We met in the Fall of 2019 and had some enjoyable times in the beginning stages of our intimacy. He pulled something out of me I had never known to exist before. Suddenly, I knew I needed him to serve me, without even knowing exactly that meant for me. By the Spring of 2020, I had fully developed into a fiery, newfound cuckoldress that needed some help with her cuck -- but the world had other plans.
The angst fueled me in everyday life. After over a year, my desire remained deep inside me like a pilot light, eager to be ignited. I loved how we drifted in and out of infatuation, mesmerized by what could be after knowing what had been. The images of him waiting patiently on his knees right before I lifted my dress and pulled his face into the cusp of my ass made my entire body tingle. Memories of us often stole my train of thought while I was on dates or talking with friends, and even sometimes while at work.
I figured the memories would fade away and lose their power like they often do, but something quite contrary happened.

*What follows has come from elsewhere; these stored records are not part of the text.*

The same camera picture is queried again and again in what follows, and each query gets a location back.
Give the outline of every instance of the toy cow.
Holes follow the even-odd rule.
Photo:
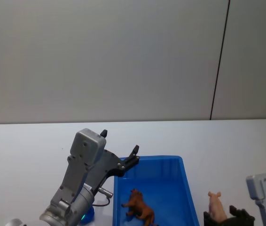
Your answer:
[[[221,192],[217,194],[208,192],[209,198],[209,214],[210,217],[218,223],[227,219],[226,213],[224,212],[223,205],[219,200],[221,197]]]
[[[126,215],[135,215],[137,219],[144,221],[144,226],[153,225],[155,219],[154,211],[144,203],[142,193],[137,189],[131,190],[129,202],[122,204],[122,207],[129,207],[129,212]]]

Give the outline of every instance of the cable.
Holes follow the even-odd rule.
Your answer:
[[[103,204],[103,205],[97,205],[97,204],[93,204],[92,206],[97,206],[97,207],[104,207],[104,206],[108,206],[108,205],[110,204],[110,199],[109,199],[109,198],[107,198],[107,200],[108,200],[108,203],[106,203],[106,204]]]

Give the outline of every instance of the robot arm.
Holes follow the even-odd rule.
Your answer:
[[[101,188],[106,179],[111,176],[122,177],[138,164],[138,146],[135,146],[129,157],[122,161],[114,153],[104,149],[106,136],[106,130],[100,135],[89,129],[76,133],[70,156],[67,157],[69,165],[63,182],[49,207],[40,216],[41,221],[34,226],[76,226],[82,215],[91,208],[97,192],[110,195]],[[6,226],[26,225],[17,219],[12,221]]]

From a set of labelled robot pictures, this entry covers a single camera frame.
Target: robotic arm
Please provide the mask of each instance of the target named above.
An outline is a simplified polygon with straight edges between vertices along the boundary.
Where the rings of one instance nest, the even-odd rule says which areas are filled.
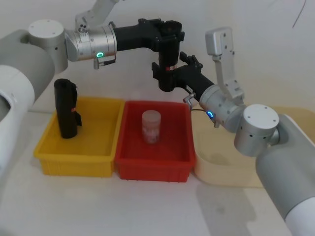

In this case, time had not made my feelings weaker, but stronger. I was tasked week after week with imagining all the things I was missing out on. I let my mind run free and combined our actual times together with the fantasies I had been developing like a series of special short stories for myself, and hopefully what would become a reality for the both of us. Historically submissive, I wouldn't have believed you if you would have told me that one day I would be completely and utterly consumed by the thought of a bull stretching my pussy out right in front of my cucks sweet face.